Remembering my time with baseball is remembering the laughter, the walk up songs, the goofy grins the players would flash me, the sarcastic comments in the dugout, all the foul balls that almost killed me, the concussion on the first base line that I kept shooting through despite the pain, staying up until 3 a.m. editing photos, all the miles I drove to be at away games, the taste of sunflower seeds on my tongue, the smell of fresh cut grass, the sound of turfs clacking on the concrete floor of the dugout, and the feeling of absolute calm right before a game started. It’s remembering the games we lost, and the games we won by a landslide. It’s remembering the times I was called a “good luck charm” or the first time I was called “a part of the team.” It’s remembering the day coach publicly recognized me as part of the team on senior day, when he gave me a black, Louisville Slugger with my name and position as team photographer engraved on the bat.

A photo of a baseball player holding a bat.

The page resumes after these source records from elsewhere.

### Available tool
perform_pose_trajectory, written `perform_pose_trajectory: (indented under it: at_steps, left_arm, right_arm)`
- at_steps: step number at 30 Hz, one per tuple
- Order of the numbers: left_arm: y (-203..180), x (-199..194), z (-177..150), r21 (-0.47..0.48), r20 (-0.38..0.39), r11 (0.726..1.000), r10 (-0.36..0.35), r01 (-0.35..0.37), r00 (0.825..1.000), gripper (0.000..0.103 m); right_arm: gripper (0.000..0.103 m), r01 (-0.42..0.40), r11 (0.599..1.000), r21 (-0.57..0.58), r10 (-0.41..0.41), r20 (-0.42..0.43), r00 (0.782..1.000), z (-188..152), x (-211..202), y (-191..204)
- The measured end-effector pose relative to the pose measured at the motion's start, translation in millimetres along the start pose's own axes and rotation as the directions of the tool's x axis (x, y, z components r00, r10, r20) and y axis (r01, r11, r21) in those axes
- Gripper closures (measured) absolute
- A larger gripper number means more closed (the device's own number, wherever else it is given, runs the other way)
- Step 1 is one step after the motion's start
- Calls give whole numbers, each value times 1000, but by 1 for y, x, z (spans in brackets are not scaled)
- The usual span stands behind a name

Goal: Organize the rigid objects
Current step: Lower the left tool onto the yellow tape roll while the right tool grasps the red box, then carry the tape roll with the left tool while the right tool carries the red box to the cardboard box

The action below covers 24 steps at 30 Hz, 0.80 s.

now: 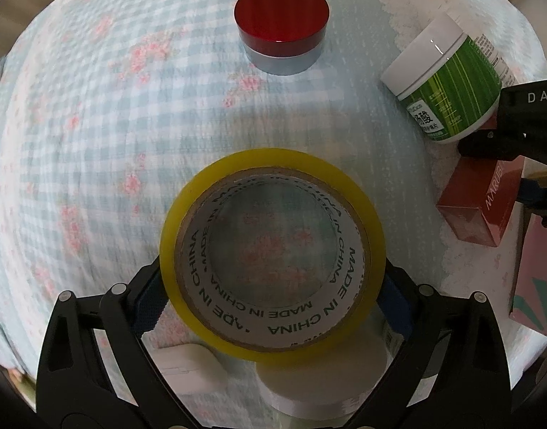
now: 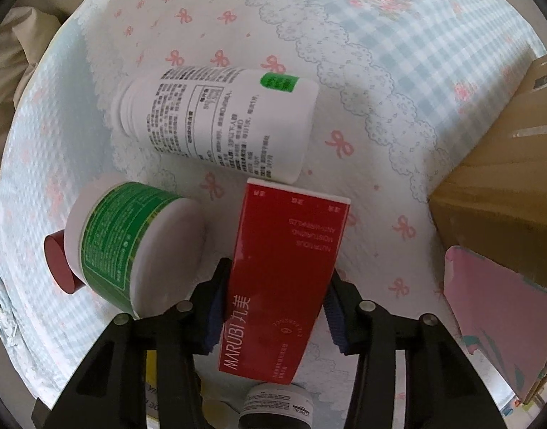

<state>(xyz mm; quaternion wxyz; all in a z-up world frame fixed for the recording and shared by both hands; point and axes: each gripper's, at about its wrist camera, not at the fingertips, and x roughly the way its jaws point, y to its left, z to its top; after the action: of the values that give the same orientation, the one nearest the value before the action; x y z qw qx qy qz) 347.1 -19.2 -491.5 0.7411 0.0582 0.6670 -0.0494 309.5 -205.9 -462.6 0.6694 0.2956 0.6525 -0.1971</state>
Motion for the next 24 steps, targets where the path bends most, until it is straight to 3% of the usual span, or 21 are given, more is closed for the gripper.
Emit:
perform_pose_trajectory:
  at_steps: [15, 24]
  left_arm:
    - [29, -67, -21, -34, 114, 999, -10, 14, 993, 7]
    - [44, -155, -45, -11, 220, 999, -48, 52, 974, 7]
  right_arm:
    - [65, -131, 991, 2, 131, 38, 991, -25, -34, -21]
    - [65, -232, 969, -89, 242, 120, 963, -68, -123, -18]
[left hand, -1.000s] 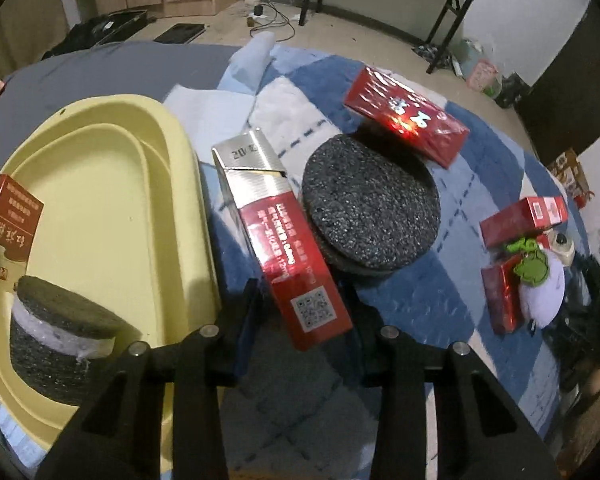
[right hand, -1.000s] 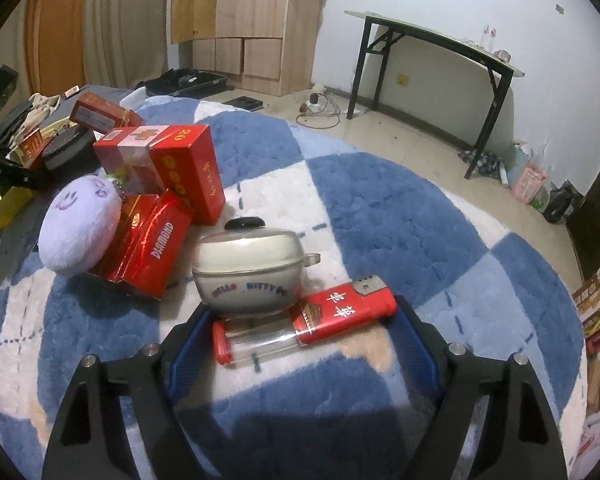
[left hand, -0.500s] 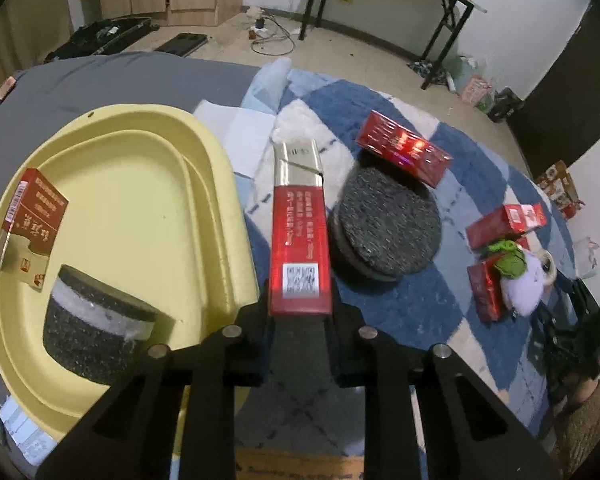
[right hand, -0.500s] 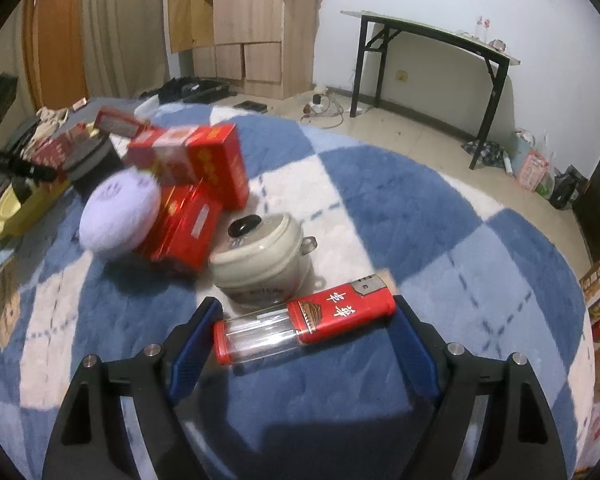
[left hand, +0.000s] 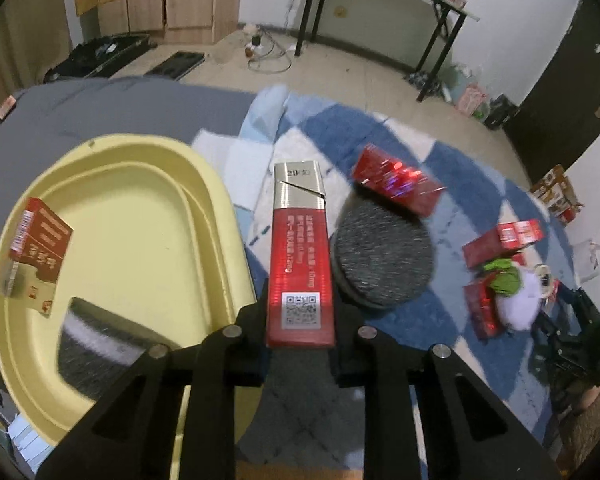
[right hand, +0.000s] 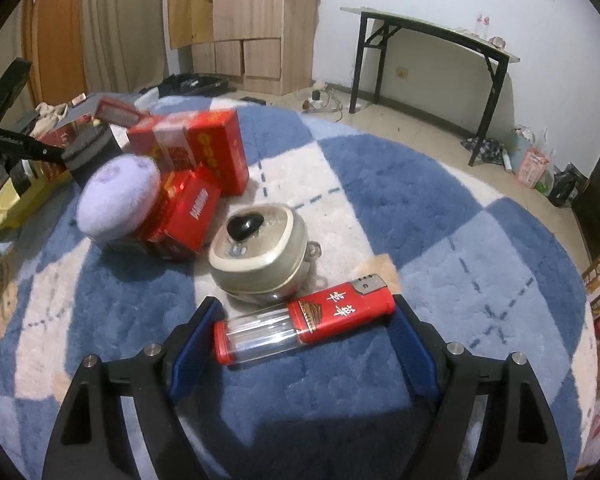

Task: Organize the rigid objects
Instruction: 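Carry the red box and lighter to the yellow tray and release them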

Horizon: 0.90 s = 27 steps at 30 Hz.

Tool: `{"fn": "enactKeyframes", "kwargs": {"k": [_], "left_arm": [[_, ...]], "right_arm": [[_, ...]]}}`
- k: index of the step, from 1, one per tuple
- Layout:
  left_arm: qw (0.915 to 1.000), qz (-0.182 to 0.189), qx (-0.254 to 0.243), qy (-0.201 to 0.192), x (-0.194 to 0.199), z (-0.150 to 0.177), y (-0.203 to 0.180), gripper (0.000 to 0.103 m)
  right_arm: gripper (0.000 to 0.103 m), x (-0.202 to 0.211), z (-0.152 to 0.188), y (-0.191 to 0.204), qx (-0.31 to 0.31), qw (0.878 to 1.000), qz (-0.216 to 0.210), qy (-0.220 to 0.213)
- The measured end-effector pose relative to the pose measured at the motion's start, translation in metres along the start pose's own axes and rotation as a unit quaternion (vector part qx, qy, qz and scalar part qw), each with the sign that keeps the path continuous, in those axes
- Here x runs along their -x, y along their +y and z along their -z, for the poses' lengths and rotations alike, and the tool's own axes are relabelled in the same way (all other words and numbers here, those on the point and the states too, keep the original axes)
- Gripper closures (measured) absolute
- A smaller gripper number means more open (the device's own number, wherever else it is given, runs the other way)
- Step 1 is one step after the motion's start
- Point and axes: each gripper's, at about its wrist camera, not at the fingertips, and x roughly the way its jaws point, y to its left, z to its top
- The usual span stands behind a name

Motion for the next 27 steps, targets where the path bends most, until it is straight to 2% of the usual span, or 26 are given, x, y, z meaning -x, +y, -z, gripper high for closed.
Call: {"fn": "enactKeyframes", "kwargs": {"k": [8,13,17,20,25,27], "left_arm": [[0.9988,0.017,0.009,-0.045,0.077,0.002,0.02,0.08],[0.9974,-0.002,0.019,-0.069,0.119,0.002,0.06,0.08],[0.9956,-0.023,0.044,-0.08,0.138,0.008,0.106,0.08],[0.9947,-0.038,0.055,-0.078,0.136,0.014,0.132,0.08],[0.9943,-0.058,0.067,-0.06,0.121,0.022,0.173,0.08],[0.9949,-0.05,0.074,-0.049,0.114,0.027,0.188,0.08]], "right_arm": [[0.021,0.062,0.018,-0.013,-0.057,0.998,0.02,0.0],[0.021,0.115,0.004,0.008,-0.06,0.997,0.023,-0.038],[0.021,0.145,-0.043,0.061,-0.017,0.997,-0.002,-0.082],[0.021,0.147,-0.085,0.114,0.011,0.994,-0.036,-0.1],[0.021,0.111,-0.15,0.218,0.055,0.988,-0.107,-0.097],[0.021,0.09,-0.167,0.252,0.064,0.986,-0.129,-0.085]]}}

It’s been years since I shot baseball. After college I was offered an unpaid position shooting for a AAA minor league team in North Carolina, which was a huge deal. The public relations director wanted me based on my portfolio alone, and for a few weeks I rode the high that came with such an incredible offer. After much thought, I reluctantly turned it down because the pain was spreading and growing in intensity. I knew I would never have been able to withstand the pressure of shooting pro while juggling another job and severe chronic pain. By the end of my baseball career, I could barely hold my camera up for 30 minutes, and lost the quick reflexes for freezing the jaw-dropping action shots. Looking back, the pain was worth it. The spreading, the growth of intensity, and the loss of who I used to be as a horse trainer were all worth it because baseball gave me more than I dreamed possible.

Baseball taught me a lot. I learned great stamina for shooting. I learned to leave everything behind when I entered the field, because the right here, right now was all that mattered on game day. I learned how to internalize the pain, and then shut it out. I began learning how to accept help. I learned that I am more than a sum of my horse skills. I learned what it feels like to have brothers. I learned how to smile again. I learned how to battle.

Before baseball, I was raw, angry, and broken. The game, and the teams I worked beside sanded down my rough edges, restored my hope and ability to laugh, glued me back together, and showed me that I am capable of anything – especially the unexpected.